If a line in the listing carries the word "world", return a copy of that line.

SUPPLIED MATERIAL
*-*-*

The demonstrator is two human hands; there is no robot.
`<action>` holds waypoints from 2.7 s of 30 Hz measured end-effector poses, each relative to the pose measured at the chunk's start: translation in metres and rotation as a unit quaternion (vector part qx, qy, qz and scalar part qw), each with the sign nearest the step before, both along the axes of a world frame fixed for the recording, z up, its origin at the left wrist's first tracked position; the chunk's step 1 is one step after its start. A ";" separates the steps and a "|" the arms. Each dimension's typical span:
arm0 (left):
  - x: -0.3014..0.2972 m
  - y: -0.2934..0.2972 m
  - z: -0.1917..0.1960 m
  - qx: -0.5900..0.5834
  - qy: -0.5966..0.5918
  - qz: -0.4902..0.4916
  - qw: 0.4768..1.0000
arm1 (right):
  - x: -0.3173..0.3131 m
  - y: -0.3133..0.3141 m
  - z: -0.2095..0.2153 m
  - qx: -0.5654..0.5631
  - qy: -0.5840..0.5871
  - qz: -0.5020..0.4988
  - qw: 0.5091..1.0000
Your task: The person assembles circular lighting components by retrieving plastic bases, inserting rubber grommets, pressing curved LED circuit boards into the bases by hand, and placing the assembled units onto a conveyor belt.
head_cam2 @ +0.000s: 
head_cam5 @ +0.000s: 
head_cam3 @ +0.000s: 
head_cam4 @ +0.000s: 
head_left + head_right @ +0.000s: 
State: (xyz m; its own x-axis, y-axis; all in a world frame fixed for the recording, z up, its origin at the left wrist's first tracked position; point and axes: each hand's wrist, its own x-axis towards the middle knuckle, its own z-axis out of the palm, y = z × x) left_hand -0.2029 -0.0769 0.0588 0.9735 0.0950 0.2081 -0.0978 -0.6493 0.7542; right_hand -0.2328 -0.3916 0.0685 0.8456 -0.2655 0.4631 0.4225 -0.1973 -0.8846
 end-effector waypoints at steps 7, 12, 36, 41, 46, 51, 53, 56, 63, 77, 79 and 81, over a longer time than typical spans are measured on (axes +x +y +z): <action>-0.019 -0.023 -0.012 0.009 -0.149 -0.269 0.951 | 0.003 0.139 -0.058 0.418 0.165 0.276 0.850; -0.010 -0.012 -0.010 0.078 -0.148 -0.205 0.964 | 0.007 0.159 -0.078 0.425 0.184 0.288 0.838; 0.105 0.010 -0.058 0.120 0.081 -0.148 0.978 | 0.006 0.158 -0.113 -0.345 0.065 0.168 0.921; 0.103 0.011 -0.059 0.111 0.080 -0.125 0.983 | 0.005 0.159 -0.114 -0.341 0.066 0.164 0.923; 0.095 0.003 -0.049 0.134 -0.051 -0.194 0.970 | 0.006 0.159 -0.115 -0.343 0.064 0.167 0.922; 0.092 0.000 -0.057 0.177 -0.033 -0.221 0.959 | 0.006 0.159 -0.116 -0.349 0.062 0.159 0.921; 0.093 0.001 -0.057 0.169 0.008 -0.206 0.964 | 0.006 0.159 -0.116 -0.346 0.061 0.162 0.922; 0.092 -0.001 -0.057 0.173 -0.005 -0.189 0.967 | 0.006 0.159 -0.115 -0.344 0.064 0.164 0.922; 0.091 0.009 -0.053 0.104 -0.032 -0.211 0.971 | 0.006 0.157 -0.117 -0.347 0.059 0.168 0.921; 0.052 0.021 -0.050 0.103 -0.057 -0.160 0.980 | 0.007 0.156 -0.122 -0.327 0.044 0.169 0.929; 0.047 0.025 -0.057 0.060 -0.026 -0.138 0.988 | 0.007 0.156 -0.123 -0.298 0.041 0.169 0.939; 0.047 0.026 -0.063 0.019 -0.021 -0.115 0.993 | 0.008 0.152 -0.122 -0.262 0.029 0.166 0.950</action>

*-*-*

ANSWER TO THIS TASK
`<action>` holds waypoints from 2.7 s of 30 Hz measured end-effector poses, each relative to the pose measured at the chunk's start: translation in metres and rotation as a unit quaternion (vector part qx, qy, qz and scalar part qw), each with the sign nearest the step before, both along the axes of a world frame fixed for the recording, z up, its origin at the left wrist's first tracked position; the chunk's step 1 is one step after its start. A ";" separates the steps and a "|" the arms. Each dimension's typical span:
State: (xyz m; its own x-axis, y-axis; all in a world frame fixed for the recording, z up, its origin at the left wrist's first tracked position; point and axes: each hand's wrist, its own x-axis towards the middle knuckle, its own z-axis out of the palm, y = z × x) left_hand -0.2029 -0.0769 0.0588 0.9735 0.0950 0.2081 -0.0978 -0.6493 0.7542; right_hand -0.2328 -0.3916 0.0685 0.8456 -0.2655 0.4631 0.4225 -0.1973 -0.8846

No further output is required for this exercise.